+++ RECORDED DATA +++

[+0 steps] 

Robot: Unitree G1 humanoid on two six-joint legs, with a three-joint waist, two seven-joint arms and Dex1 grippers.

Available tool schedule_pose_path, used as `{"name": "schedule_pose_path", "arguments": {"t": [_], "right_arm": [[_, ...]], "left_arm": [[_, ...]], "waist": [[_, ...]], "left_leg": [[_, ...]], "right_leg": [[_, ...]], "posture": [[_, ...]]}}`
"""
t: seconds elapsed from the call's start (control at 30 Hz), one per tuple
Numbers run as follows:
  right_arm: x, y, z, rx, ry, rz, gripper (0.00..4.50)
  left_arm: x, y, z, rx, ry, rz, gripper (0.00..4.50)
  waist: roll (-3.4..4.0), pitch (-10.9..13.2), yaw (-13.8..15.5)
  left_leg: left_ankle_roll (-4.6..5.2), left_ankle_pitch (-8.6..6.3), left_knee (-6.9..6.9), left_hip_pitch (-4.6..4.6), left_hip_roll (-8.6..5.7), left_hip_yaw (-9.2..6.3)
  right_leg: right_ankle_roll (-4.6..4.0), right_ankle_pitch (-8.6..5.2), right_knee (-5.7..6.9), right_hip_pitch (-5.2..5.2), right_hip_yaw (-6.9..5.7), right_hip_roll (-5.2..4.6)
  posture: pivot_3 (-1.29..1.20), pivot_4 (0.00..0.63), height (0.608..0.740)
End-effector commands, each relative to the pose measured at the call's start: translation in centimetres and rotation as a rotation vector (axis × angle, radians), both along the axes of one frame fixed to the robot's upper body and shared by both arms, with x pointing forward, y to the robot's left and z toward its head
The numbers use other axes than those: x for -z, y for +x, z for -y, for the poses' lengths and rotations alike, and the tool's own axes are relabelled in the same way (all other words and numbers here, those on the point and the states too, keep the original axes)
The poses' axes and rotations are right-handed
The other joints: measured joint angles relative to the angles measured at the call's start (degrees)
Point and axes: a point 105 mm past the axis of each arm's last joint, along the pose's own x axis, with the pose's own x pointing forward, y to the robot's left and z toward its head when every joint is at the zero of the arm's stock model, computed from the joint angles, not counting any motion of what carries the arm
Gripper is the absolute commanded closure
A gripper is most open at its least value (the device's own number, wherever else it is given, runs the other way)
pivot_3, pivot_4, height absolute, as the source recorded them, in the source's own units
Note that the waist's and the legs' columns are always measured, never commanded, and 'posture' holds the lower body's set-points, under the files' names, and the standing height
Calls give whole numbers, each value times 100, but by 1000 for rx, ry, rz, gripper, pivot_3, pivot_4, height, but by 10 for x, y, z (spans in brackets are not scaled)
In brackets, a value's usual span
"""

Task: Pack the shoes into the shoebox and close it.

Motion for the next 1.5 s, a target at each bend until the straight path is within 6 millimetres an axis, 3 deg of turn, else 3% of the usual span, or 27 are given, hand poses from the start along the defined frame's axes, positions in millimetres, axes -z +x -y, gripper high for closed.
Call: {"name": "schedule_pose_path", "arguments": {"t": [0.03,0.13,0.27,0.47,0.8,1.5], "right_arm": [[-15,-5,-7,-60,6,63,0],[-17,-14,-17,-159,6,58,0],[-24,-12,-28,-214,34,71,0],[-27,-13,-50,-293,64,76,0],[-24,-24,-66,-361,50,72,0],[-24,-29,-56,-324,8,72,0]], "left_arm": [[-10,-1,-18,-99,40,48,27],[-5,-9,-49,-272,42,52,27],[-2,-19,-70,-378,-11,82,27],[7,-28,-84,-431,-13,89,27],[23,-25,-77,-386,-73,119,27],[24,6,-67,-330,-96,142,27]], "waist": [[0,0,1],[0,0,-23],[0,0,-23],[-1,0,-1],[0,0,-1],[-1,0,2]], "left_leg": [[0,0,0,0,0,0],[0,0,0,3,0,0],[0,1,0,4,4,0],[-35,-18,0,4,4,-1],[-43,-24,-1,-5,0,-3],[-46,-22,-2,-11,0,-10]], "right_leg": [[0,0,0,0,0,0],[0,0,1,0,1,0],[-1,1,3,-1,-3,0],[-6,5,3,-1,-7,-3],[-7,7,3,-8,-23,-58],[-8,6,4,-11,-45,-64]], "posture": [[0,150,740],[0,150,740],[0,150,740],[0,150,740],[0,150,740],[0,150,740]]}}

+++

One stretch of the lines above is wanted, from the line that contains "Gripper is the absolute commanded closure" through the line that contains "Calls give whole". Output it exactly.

Gripper is the absolute commanded closure
A gripper is most open at its least value (the device's own number, wherever else it is given, runs the other way)
pivot_3, pivot_4, height absolute, as the source recorded them, in the source's own units
Note that the waist's and the legs' columns are always measured, never commanded, and 'posture' holds the lower body's set-points, under the files' names, and the standing height
Calls give whole numbers, each value times 100, but by 1000 for rx, ry, rz, gripper, pivot_3, pivot_4, height, but by 10 for x, y, z (spans in brackets are not scaled)

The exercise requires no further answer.